Random thought, but it still baffles me that most politicians are millionaires or otherwise very well off. The idea of a wealthy public servant feels like the world's biggest F you and an oxymoron. The moment you come into money you are immediately out of touch with the very people you are supposed to be fighting for.
So I've been reading some econ history and it turns out that Adam Smith was largely against career politicians. And if you want to go back even further, the Athenians ended up reverting to a total democratic system after overturning an oligarchy around 400 BCE. They believed that political offices should only be part time at best--much like our founding fathers.

As Smith notes in The Wealth of Nations, one of the major obstacles to free markets is the alliance of political leaders and particular businessmen. He condemns laws "which the clamor of our merchants and manufacturers has extorted from the legislature, for the support of their own absurd and oppressive monopolies." (WN IV.viii.17)

Athenians (very long): Athenian Democracy: a brief overview

Most of our career politicians get rich from insider trading. This was the latest scandal:
The 2020 congressional insider trading scandal was a political scandal in the United States involving members of the United States Senate due to multiple Senators allegedly violating the STOCK Act by selling stock at the start of COVID-19 pandemic in the United States and just before the coronavirus correction on February 20, 2020, using knowledge given to them at a closed Senate meeting. The Department of Justice initiated a probe into the stock transactions on March 30, 2020, but ended the probe on May 26, 2020, for all senators except Richard Burr, who has since[when?] been served multiple search warrants.

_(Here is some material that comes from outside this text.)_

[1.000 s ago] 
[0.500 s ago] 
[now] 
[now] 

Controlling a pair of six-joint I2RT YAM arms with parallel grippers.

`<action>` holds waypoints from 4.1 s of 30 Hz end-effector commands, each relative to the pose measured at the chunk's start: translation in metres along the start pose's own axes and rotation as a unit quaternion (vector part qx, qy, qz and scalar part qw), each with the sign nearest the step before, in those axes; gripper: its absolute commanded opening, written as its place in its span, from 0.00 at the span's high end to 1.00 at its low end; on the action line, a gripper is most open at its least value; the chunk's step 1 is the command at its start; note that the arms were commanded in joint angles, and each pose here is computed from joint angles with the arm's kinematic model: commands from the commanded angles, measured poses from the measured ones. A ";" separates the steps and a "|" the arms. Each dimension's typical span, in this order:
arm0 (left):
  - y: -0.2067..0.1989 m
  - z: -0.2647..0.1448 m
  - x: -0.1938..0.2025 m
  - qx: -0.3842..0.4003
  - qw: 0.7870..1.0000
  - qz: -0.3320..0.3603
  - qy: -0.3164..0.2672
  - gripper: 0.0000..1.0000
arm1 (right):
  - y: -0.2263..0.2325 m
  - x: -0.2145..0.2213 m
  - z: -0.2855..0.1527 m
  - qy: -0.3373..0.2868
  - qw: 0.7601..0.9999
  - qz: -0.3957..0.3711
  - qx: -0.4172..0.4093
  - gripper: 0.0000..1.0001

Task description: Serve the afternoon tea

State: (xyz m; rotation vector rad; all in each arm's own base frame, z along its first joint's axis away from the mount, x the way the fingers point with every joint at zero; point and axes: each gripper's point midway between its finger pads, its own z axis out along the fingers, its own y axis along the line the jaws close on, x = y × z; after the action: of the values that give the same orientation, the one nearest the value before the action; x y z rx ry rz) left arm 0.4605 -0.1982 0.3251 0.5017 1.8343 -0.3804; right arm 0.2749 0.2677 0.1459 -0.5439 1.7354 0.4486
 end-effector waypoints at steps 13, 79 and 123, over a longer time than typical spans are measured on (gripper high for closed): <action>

But 60 minutes did a piece on Nancy Pelosi's insider trading in 2012:


She's far from the only one. These people are put on political councils that chose who the US Government will contract to do or build us things, and often use this knowledge to beef up their portfolios. This problem gets compounded when personal profits get in the way of choosing the best contractors; and then again if regulatory laws are getting in the way of personal profits. It's a really big problem that is affecting the efficacy of our elected officials.